Neither Deutsche Numis nor any of its group undertakings or
affiliates owes or accepts any duty, liability or responsibility
whatsoever (whether direct or indirect, whether in contract, in
tort, under statute or otherwise) to any person who is not a client
of Deutsche Numis in connection with this announcement or any
matter referred to herein.
Disclosure
requirements of the Takeover Code
Under Rule
8.3(a) of the Takeover Code, any person who is interested in 1 per
cent. or more of any class of relevant securities of an offeree
company or of any securities exchange offeror (being any offeror
other than an offeror in respect of which it has been announced
that its offer is, or is likely to be, solely in cash) must make an
Opening Position Disclosure following the commencement of the offer
period and, if later, following the announcement in which any
securities exchange offeror is first identified. An Opening
Position Disclosure must contain details of the person's interests
and short positions in, and rights to subscribe for, any relevant
securities of each of (i) the offeree company and (ii) any
securities exchange offeror(s).
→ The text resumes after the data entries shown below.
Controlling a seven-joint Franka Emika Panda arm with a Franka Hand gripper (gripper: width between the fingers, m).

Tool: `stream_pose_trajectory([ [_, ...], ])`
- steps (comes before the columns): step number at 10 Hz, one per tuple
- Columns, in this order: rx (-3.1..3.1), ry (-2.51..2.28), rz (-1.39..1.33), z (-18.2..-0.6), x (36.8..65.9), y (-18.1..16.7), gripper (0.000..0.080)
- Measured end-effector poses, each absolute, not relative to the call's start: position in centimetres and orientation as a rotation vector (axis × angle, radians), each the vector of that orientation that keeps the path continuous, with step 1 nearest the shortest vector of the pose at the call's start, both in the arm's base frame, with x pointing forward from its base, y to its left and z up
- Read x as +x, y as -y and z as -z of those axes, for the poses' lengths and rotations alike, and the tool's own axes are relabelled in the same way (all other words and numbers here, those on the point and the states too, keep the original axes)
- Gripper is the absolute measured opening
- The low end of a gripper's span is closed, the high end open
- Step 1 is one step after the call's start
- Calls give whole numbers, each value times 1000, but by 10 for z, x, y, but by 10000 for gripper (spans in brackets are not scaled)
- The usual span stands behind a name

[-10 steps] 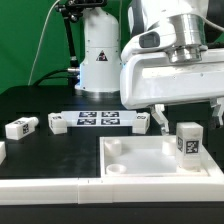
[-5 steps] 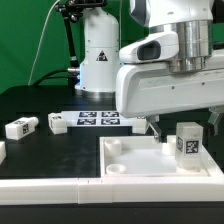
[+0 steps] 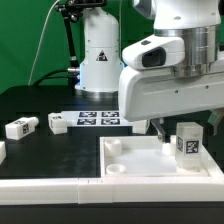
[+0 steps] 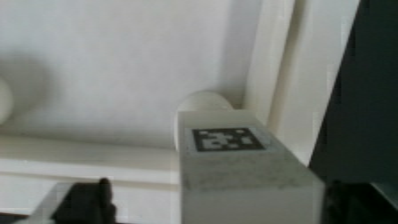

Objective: Assemble one leg

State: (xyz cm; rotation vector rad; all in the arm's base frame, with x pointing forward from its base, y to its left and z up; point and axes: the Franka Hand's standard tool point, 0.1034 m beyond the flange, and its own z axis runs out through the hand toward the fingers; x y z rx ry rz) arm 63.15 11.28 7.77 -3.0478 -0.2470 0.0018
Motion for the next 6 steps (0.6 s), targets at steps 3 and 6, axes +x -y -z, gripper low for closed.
stream_pose_trajectory([
  [3,-3048,247,-2,-78,632,-113,289],
  [6,-3049,222,-1,-78,632,-113,289],
])
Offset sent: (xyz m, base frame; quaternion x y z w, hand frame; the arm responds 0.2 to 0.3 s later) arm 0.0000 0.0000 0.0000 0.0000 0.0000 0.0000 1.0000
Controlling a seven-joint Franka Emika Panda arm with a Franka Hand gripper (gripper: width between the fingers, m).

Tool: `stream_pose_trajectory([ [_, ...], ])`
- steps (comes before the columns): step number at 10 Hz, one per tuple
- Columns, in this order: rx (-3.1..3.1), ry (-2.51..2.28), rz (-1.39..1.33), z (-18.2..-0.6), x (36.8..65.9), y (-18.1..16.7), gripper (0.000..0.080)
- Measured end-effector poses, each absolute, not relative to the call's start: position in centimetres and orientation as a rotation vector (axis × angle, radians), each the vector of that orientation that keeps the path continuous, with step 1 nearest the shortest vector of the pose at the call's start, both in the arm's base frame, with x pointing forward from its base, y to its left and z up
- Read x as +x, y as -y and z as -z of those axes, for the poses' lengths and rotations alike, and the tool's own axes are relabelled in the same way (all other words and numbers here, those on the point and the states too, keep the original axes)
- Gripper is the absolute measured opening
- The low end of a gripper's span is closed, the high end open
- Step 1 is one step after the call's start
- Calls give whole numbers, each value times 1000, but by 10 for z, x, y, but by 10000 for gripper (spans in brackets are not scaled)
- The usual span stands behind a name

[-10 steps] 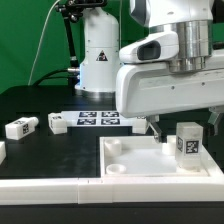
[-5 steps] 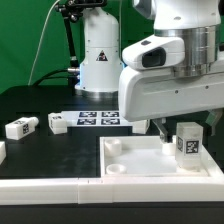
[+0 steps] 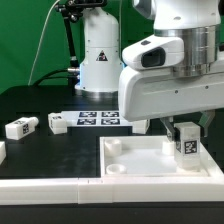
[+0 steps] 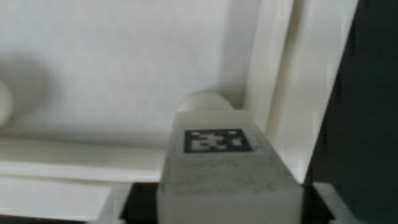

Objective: Assemble one leg

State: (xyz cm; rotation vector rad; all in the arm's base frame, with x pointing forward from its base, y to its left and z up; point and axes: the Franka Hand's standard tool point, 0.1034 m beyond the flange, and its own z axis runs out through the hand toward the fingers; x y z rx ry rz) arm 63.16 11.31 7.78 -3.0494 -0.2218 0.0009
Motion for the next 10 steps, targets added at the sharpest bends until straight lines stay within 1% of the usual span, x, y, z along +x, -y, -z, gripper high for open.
stream_pose_trajectory([
  [1,-3056,119,20,-78,632,-115,289],
  [4,-3012,-581,26,-77,632,-120,290],
  [7,-2876,-1088,22,-77,633,-122,291],
  [9,-2759,-1331,3,-77,633,-122,291],
  [10,-2754,-1340,2,-77,633,-122,291],
])
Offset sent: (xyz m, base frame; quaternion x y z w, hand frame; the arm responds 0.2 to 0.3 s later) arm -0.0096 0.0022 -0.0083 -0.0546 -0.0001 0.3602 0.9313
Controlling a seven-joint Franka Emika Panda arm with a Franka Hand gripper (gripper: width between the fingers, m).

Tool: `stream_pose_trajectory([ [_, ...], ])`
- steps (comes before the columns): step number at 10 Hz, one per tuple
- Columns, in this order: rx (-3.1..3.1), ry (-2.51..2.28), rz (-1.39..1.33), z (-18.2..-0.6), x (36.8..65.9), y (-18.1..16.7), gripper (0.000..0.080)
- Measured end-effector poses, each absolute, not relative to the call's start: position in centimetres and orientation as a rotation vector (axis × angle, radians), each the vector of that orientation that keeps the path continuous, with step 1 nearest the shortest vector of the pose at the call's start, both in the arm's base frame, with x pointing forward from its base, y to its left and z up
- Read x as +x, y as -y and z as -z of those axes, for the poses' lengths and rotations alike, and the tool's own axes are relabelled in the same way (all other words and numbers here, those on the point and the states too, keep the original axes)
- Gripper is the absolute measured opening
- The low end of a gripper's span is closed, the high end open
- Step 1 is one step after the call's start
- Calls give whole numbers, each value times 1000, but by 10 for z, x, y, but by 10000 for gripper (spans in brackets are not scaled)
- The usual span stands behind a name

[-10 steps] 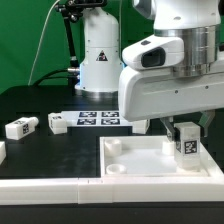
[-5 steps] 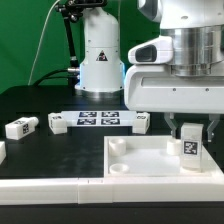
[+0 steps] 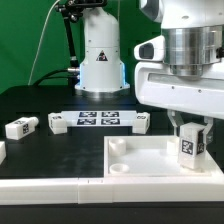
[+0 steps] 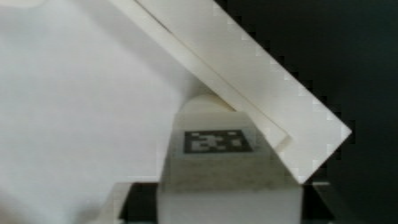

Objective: Assemble one leg

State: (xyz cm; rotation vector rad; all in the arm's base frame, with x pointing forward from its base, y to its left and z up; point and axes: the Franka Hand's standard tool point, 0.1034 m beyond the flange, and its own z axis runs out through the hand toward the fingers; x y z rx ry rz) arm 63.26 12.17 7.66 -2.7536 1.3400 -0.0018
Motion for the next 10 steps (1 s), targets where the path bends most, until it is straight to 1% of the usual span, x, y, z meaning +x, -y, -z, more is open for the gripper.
stream_pose_trajectory([
  [1,-2783,-1279,5,-77,633,-122,363],
  [2,-2828,-1174,9,-77,633,-121,498],
  [3,-2851,-1120,12,-77,633,-121,498],
  [4,-2911,-960,18,-76,632,-123,624],
  [5,-2947,-845,20,-75,631,-125,642],
  [6,-3025,-591,33,-75,629,-128,648],
  [10,-3099,173,92,-73,632,-128,649],
])
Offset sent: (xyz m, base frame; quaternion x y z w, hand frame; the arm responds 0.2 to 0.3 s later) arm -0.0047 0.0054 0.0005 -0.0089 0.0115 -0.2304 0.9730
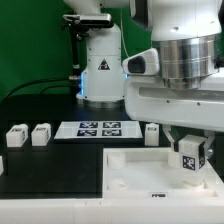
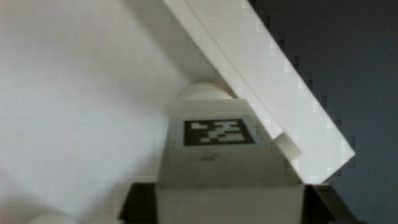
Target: Assemble one leg
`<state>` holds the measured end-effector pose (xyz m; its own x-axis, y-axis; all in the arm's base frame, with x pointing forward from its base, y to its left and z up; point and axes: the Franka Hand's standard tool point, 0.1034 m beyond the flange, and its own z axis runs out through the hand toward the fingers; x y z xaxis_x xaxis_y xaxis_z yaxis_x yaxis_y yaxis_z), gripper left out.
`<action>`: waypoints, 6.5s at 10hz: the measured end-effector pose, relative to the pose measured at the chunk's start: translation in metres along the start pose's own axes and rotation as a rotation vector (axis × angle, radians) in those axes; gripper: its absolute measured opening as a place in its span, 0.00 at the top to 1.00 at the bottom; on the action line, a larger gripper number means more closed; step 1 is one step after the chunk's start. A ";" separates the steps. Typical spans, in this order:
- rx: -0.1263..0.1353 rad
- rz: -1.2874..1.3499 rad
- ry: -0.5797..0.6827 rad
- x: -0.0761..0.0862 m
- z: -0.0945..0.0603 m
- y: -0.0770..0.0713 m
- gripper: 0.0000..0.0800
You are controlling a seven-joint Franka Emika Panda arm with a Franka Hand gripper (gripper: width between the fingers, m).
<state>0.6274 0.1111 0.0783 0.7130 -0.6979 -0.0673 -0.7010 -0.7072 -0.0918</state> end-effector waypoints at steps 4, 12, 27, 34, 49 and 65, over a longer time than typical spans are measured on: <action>-0.006 0.329 0.012 0.000 0.000 0.000 0.64; -0.008 -0.413 0.006 -0.007 0.002 -0.005 0.19; 0.002 -0.555 0.019 -0.003 0.002 -0.002 0.63; 0.010 0.359 0.006 -0.004 0.005 -0.002 0.63; -0.007 -0.948 0.016 -0.002 0.002 -0.010 0.19; 0.010 0.370 0.006 0.005 0.005 -0.003 0.63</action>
Offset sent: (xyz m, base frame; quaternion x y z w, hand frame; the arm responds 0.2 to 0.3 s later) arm 0.0000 0.0000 0.0000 0.0000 0.0000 0.1790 0.9838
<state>0.6327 0.1103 0.0736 0.4107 -0.9071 -0.0923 -0.9113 -0.4053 -0.0723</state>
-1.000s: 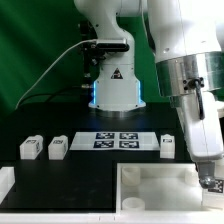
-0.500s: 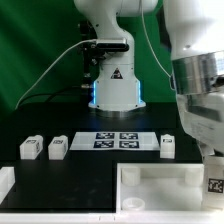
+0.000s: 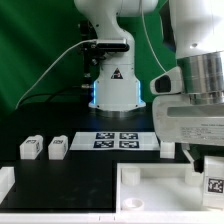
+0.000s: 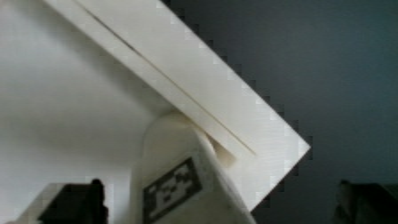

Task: Assemble one leg

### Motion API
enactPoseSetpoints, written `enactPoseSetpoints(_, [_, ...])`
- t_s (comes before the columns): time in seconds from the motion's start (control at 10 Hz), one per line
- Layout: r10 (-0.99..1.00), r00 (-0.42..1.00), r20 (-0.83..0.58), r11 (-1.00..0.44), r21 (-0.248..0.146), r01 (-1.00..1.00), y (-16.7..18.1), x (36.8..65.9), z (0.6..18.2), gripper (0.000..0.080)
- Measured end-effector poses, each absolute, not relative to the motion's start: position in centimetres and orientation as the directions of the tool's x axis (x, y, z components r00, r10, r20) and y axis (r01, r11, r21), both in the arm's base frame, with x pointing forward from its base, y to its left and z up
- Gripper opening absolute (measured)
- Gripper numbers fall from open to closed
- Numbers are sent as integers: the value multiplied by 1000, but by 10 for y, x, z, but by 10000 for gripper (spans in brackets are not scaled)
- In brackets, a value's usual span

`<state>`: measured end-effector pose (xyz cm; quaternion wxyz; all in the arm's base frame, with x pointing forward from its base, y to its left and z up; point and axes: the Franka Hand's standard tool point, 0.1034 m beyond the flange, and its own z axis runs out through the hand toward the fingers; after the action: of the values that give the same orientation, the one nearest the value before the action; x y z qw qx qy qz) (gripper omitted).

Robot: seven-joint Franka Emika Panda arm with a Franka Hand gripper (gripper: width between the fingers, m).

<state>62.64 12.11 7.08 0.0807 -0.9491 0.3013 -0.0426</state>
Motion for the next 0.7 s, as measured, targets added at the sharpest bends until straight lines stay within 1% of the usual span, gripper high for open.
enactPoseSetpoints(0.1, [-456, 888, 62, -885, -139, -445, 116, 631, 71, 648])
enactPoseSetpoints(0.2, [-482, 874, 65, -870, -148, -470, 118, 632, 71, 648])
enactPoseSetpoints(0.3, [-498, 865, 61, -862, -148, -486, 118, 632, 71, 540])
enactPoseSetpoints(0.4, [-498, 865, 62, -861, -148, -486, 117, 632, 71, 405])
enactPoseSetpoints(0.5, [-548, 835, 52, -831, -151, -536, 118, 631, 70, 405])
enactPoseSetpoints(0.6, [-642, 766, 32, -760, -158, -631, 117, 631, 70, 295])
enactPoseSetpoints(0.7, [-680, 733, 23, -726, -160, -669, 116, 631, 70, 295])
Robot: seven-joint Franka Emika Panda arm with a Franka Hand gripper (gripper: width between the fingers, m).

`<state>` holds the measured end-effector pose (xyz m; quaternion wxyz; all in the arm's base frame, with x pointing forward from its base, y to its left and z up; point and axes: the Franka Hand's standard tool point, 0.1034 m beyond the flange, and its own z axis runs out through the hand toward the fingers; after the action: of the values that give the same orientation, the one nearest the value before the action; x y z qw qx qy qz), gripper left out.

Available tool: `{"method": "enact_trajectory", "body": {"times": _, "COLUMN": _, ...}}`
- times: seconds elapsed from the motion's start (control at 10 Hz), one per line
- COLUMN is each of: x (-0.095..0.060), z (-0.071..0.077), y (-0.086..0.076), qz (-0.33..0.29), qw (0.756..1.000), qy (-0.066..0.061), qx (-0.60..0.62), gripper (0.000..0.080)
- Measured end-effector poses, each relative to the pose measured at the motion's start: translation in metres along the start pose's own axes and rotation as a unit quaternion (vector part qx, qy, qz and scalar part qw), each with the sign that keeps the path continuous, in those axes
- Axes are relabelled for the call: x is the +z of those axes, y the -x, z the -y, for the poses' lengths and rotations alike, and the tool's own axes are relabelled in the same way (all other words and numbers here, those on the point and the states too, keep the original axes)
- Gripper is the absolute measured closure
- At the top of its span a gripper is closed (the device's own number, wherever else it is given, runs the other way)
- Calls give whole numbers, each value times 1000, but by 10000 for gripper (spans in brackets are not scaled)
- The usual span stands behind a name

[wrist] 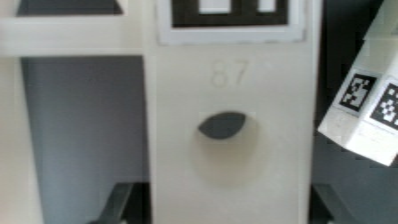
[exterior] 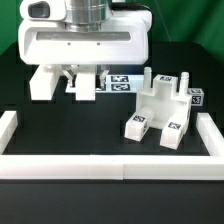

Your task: Assemble chair

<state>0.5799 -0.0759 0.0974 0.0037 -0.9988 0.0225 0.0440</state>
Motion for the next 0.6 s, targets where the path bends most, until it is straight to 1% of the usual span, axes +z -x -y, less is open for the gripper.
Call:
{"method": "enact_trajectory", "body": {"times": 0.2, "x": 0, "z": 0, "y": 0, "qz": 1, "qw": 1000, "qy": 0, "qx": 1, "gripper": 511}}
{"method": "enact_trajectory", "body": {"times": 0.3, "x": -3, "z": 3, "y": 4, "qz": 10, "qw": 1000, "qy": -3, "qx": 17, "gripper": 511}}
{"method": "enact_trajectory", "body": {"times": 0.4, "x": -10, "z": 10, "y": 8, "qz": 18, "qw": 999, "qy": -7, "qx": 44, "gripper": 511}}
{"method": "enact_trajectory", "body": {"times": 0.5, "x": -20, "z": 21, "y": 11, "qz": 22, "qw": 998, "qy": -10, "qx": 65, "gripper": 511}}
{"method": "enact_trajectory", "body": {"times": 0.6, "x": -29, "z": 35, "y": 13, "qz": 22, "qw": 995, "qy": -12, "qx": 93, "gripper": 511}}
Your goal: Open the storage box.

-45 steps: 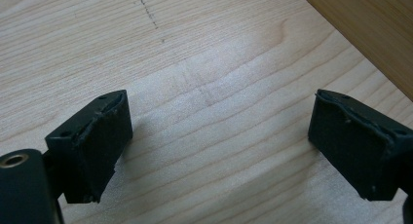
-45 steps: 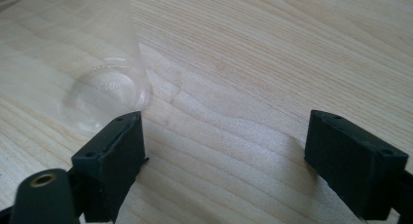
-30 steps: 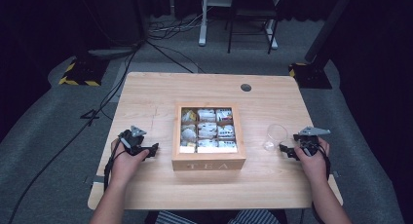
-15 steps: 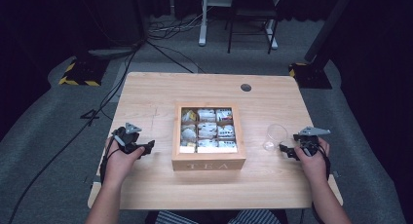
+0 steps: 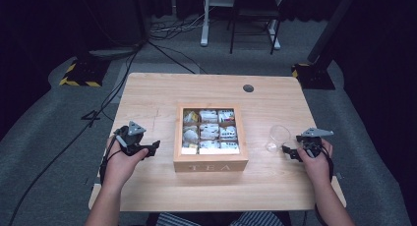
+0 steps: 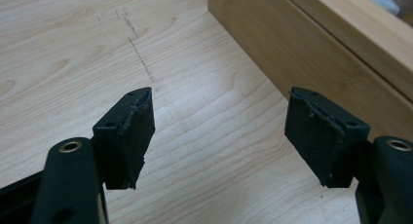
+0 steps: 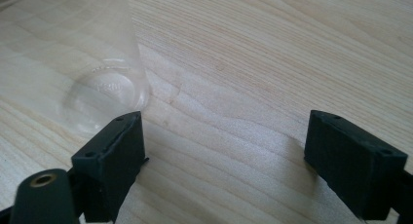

An Opening Position Disclosure by a
person to whom Rule 8.3(a) applies must be made by no later than
3.30 p.m. (London time) on the 10th business day following the
commencement of the offer period and, if appropriate, by no later
than 3.30 p.m. (London time) on the 10th business day following the
announcement in which any securities exchange offeror is first
identified. Relevant persons who deal in the relevant securities of
the offeree company or of a securities exchange offeror prior to
the deadline for making an Opening Position Disclosure must instead
make a Dealing Disclosure.
Under Rule
8.3(b) of the Takeover Code, any person who is, or becomes,
interested in 1 per cent. or more of any class of relevant
securities of the offeree company or of any securities exchange
offeror must make a Dealing Disclosure if the person deals in any
relevant securities of the offeree company or of any securities
exchange offeror. A Dealing Disclosure must contain details of the
dealing concerned and of the person's interests and short positions
in, and rights to subscribe for, any relevant securities of each of
(i) the offeree company and (ii) any securities exchange
offeror(s), save to the extent that these details have previously
been disclosed under Rule 8. A Dealing Disclosure by a person to
whom Rule 8.3(b) applies must be made by no later than 3.30 p.m.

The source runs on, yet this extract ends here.